- WHAT NEEDS TO BE DONE: Repeat the data exactly as it appears.

BEGIN

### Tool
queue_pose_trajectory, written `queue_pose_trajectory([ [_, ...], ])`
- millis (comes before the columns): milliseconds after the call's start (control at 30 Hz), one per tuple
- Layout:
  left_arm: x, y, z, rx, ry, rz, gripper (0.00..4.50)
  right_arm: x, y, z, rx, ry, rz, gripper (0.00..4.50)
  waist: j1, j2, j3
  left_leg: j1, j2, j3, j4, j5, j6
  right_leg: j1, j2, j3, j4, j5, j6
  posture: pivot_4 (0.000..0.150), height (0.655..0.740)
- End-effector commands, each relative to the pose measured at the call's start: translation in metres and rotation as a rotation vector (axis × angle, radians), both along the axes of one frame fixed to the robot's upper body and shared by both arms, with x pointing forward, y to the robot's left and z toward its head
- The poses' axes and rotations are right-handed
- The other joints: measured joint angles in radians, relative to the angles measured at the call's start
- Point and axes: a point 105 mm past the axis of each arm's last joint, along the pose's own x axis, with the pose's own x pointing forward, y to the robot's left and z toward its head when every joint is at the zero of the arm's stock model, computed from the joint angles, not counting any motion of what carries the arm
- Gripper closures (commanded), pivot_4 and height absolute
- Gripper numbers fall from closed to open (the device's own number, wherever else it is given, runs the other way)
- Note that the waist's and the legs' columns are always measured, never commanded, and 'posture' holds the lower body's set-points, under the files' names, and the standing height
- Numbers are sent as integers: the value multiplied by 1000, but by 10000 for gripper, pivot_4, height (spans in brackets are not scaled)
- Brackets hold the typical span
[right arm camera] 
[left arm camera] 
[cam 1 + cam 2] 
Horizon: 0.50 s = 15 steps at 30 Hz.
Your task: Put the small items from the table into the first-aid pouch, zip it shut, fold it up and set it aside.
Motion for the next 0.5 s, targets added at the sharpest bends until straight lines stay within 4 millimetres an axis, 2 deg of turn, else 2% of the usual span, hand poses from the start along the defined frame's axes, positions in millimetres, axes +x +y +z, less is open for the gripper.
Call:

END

- EXERCISE ANSWER:
### Tool
queue_pose_trajectory, written `queue_pose_trajectory([ [_, ...], ])`
- millis (comes before the columns): milliseconds after the call's start (control at 30 Hz), one per tuple
- Layout:
  left_arm: x, y, z, rx, ry, rz, gripper (0.00..4.50)
  right_arm: x, y, z, rx, ry, rz, gripper (0.00..4.50)
  waist: j1, j2, j3
  left_leg: j1, j2, j3, j4, j5, j6
  right_leg: j1, j2, j3, j4, j5, j6
  posture: pivot_4 (0.000..0.150), height (0.655..0.740)
- End-effector commands, each relative to the pose measured at the call's start: translation in metres and rotation as a rotation vector (axis × angle, radians), both along the axes of one frame fixed to the robot's upper body and shared by both arms, with x pointing forward, y to the robot's left and z toward its head
- The poses' axes and rotations are right-handed
- The other joints: measured joint angles in radians, relative to the angles measured at the call's start
- Point and axes: a point 105 mm past the axis of each arm's last joint, along the pose's own x axis, with the pose's own x pointing forward, y to the robot's left and z toward its head when every joint is at the zero of the arm's stock model, computed from the joint angles, not counting any motion of what carries the arm
- Gripper closures (commanded), pivot_4 and height absolute
- Gripper numbers fall from closed to open (the device's own number, wherever else it is given, runs the other way)
- Note that the waist's and the legs' columns are always measured, never commanded, and 'posture' holds the lower body's set-points, under the files' names, and the standing height
- Numbers are sent as integers: the value multiplied by 1000, but by 10000 for gripper, pivot_4, height (spans in brackets are not scaled)
- Brackets hold the typical span
[right arm camera] 
[left arm camera] 
[cam 1 + cam 2] 
Horizon: 0.50 s = 15 steps at 30 Hz.
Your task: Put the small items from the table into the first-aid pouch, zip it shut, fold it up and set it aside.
Motion for the next 0.5 s, targets added at the sharpest bends until straight lines stay within 4 millimetres an axis, 2 deg of turn, else 2% of the usual span, hand poses from the start along the defined frame's axes, positions in millimetres, axes +x +y +z, less is open for the gripper.
Call:

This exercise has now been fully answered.